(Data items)
--- START ---
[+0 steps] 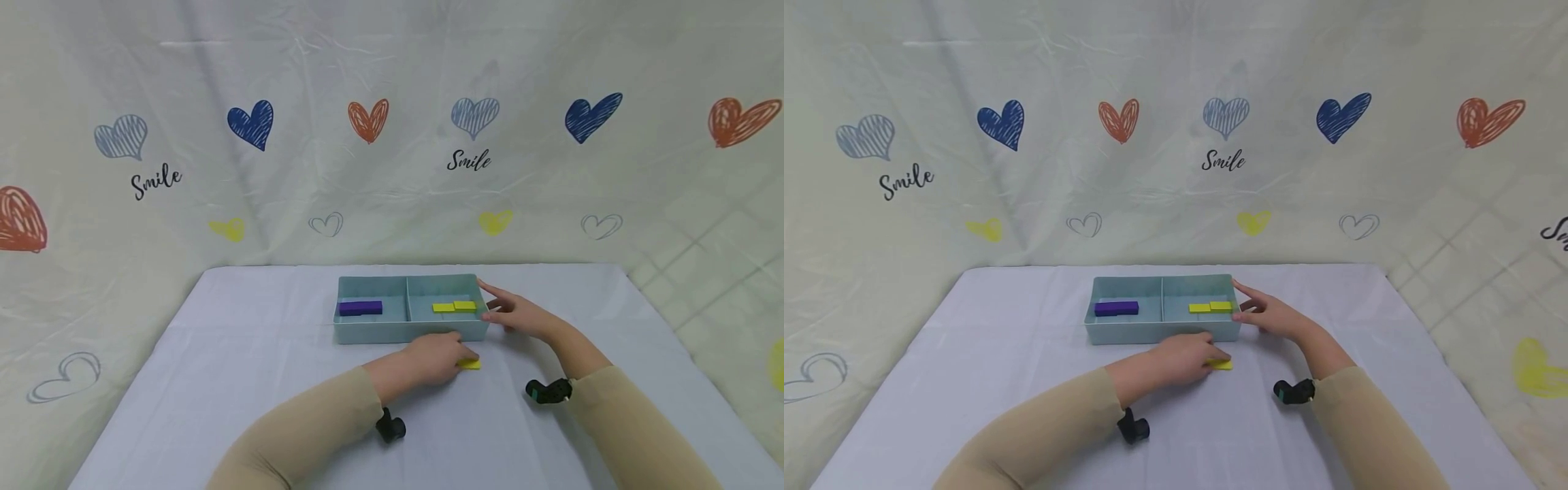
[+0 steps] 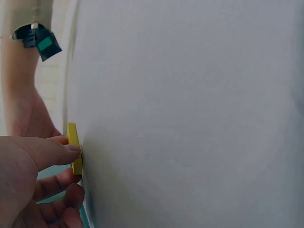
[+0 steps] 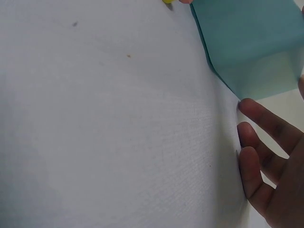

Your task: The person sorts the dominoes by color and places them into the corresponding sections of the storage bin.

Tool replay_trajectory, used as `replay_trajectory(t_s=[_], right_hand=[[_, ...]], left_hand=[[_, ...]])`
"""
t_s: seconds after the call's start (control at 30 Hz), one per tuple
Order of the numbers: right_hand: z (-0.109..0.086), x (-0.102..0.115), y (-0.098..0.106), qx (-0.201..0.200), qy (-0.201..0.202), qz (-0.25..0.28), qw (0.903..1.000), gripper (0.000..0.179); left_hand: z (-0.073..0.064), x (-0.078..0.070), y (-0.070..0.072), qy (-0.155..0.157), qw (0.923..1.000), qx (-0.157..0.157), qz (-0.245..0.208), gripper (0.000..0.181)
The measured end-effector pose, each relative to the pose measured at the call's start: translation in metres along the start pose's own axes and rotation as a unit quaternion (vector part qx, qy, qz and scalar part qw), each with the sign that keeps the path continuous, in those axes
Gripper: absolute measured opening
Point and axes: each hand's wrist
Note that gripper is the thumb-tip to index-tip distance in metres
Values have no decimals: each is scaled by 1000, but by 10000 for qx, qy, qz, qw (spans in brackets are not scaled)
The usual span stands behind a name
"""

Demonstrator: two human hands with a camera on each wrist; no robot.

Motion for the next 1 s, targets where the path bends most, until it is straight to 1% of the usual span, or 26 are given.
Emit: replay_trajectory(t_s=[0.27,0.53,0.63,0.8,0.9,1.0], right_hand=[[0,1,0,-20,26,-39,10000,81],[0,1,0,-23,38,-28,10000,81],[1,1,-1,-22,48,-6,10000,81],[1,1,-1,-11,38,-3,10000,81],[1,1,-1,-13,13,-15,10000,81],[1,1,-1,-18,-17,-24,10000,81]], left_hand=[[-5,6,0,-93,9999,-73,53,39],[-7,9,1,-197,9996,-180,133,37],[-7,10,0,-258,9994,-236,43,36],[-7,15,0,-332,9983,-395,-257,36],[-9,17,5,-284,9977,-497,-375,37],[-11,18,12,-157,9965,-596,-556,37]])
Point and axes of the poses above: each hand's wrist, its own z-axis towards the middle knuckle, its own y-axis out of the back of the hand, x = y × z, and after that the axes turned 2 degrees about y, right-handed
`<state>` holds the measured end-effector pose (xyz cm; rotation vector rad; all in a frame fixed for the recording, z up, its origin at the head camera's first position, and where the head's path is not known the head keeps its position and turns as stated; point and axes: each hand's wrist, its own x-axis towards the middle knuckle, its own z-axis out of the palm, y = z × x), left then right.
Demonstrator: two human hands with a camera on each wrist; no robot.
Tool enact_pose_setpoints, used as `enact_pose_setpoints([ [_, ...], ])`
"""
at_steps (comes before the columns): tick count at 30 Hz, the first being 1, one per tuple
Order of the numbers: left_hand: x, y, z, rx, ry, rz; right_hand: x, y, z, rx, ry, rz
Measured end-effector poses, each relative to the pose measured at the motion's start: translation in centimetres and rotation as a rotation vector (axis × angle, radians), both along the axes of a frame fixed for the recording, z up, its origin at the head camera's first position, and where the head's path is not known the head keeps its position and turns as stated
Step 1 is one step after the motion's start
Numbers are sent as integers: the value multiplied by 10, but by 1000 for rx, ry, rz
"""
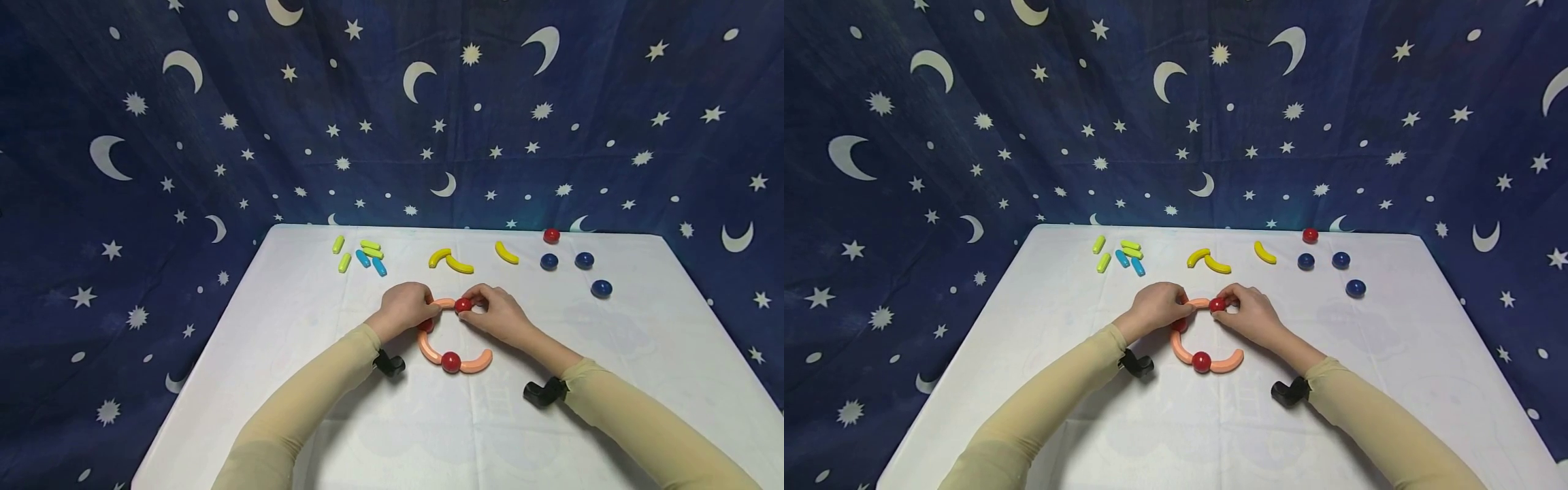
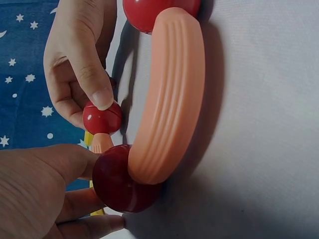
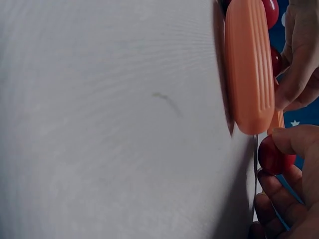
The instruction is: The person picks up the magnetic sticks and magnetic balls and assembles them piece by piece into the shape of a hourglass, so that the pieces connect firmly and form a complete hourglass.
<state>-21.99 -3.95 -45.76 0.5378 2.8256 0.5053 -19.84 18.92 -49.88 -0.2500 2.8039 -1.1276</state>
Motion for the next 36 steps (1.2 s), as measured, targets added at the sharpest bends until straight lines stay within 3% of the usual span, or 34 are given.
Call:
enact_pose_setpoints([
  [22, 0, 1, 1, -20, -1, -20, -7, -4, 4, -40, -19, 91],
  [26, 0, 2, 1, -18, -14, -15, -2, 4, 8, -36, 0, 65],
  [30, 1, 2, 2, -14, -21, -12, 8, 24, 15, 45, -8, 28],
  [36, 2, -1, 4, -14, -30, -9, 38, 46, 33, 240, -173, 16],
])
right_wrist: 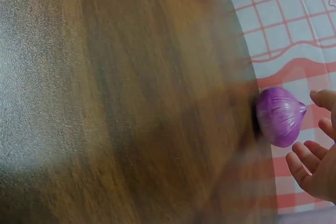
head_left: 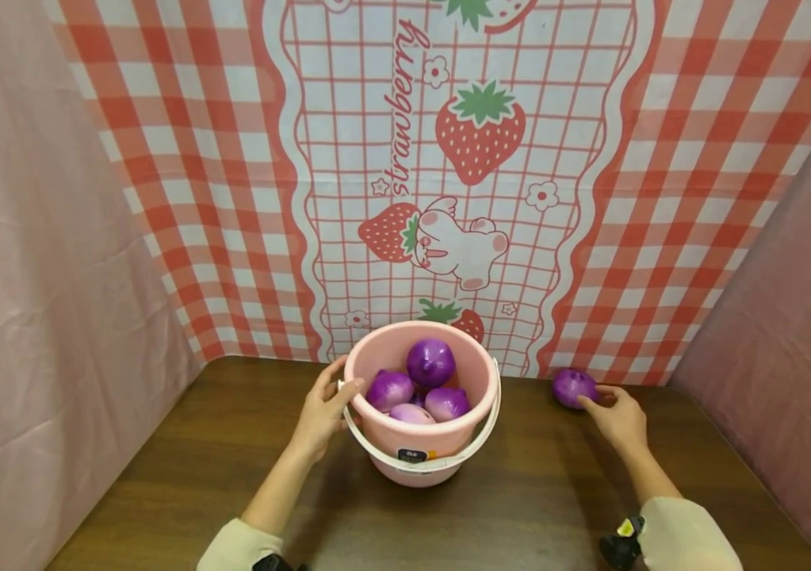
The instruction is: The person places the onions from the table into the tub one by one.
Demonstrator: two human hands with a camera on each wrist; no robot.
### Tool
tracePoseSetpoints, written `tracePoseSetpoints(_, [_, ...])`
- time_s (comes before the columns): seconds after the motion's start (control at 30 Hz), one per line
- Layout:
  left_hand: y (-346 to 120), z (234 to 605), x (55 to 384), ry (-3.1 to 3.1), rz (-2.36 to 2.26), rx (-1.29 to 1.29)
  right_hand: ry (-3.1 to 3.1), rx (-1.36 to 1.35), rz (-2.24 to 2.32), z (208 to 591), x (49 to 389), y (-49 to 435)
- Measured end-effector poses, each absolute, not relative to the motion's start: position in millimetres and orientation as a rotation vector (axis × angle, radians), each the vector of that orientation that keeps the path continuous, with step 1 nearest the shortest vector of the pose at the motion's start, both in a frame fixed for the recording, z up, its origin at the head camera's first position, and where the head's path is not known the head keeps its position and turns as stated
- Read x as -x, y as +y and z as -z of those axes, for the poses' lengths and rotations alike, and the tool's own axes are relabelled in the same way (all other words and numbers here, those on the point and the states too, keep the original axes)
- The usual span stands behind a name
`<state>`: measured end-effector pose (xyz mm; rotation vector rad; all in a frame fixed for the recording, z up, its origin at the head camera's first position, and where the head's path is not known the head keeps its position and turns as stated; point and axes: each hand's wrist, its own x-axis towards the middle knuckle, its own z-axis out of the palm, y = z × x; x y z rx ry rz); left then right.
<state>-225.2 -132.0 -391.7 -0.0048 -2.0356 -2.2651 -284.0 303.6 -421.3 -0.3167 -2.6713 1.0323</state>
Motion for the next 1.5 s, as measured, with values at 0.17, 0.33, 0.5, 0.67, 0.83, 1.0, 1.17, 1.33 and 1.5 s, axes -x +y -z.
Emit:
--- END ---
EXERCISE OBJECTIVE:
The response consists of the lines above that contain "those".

ANSWER SECTION:
The measured end-effector pose, each relative to the pose measured at the call's start: translation in metres along the start pose's own axes and rotation as a unit quaternion (vector part qx, qy, qz and scalar part qw), each with the sign that keeps the path continuous, in those axes
- Read x as -x, y as +y and z as -z of those axes, for the poses' lengths and rotations alike, and the tool's own axes are relabelled in the same way (all other words and numbers here, those on the point and the states too, keep the original axes)

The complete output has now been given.